§ PROBLEM DESCRIPTION: What lines below mention the word "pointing"? Copy each one.

§ AVAILABLE DATA:
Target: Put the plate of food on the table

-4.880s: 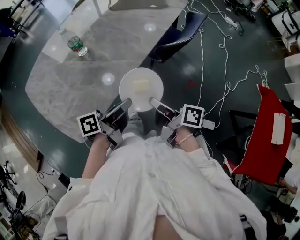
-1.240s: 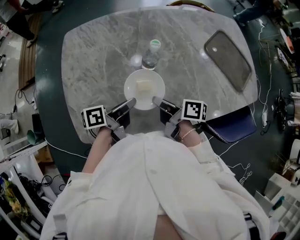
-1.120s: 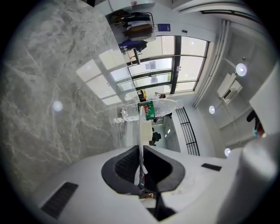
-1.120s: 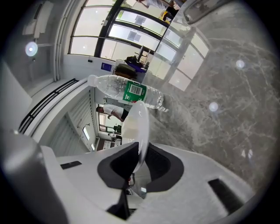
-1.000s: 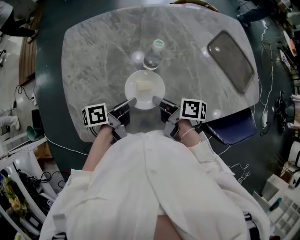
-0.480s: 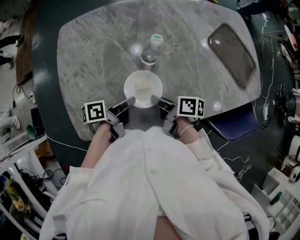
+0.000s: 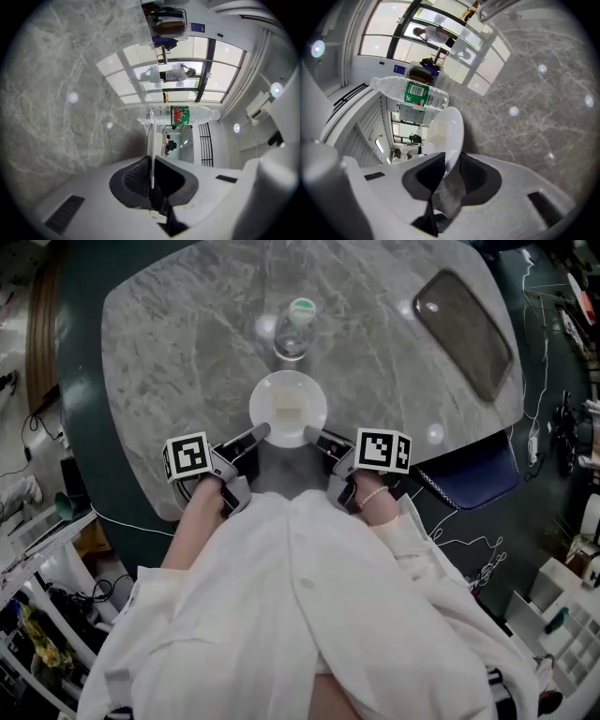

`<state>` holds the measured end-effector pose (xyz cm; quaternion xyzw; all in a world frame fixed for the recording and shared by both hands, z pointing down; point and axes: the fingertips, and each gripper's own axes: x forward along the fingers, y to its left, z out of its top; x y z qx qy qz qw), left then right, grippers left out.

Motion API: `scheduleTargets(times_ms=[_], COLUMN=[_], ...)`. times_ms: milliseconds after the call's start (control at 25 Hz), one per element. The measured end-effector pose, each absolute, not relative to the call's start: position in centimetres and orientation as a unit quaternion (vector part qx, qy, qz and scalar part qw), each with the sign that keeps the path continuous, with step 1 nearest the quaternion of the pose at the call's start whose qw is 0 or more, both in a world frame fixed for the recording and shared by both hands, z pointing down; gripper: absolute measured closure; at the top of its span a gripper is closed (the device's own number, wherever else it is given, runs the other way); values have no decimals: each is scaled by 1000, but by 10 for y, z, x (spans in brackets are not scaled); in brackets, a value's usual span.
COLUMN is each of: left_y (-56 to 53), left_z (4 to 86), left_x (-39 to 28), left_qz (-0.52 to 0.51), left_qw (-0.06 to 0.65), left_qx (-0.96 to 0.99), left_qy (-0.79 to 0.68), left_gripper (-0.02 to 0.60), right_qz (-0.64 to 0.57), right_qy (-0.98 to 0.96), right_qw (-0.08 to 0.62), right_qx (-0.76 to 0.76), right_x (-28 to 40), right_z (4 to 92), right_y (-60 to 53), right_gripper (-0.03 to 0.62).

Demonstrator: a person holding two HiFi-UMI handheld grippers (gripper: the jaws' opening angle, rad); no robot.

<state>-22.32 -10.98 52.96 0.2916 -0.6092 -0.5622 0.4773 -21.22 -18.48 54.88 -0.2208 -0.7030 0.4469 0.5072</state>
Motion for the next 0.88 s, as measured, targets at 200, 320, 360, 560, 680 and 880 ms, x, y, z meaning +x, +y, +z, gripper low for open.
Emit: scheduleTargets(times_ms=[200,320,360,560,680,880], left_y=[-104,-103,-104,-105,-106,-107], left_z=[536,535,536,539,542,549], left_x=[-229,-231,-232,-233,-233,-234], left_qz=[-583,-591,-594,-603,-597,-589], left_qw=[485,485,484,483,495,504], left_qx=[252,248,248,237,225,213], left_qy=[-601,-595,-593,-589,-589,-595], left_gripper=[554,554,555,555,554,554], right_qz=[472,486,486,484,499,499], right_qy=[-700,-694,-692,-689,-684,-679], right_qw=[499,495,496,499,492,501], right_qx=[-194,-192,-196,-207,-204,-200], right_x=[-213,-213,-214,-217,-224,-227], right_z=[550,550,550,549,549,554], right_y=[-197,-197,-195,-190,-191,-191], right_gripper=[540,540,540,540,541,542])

§ RESULT:
`<state>` holds the measured end-effector pose (xyz cm; quaternion xyzw; all in a world frame fixed for the recording and shared by both hands, z pointing down; point and axes: the fingertips, and each gripper's own axes: x forward along the fingers, y to its left, z out of its top; x y z qx qy qz qw), left then right, grippers left out.
Motion API: `scheduleTargets(times_ms=[_], COLUMN=[_], ...)`. times_ms: milliseconds after the call's start (control at 25 Hz), one per element. The measured end-effector pose, each absolute, not relative to the call's start: position in centimetres and orientation as a unit quaternion (vector part qx, qy, qz and scalar part qw), each with the sign that keeps the path continuous, with step 1 nearest the quaternion of the pose at the call's start whose qw is 0 or more, both in a world frame fixed for the recording and shared by both hands, z pointing down; gripper: absolute measured closure; at the top of its span a gripper is closed (the device's own number, wherever else it is given, runs the other way); values have no decimals: each is scaled by 1000, but by 10 for y, z, x (spans in brackets are not scaled); in brackets, a value's usual span.

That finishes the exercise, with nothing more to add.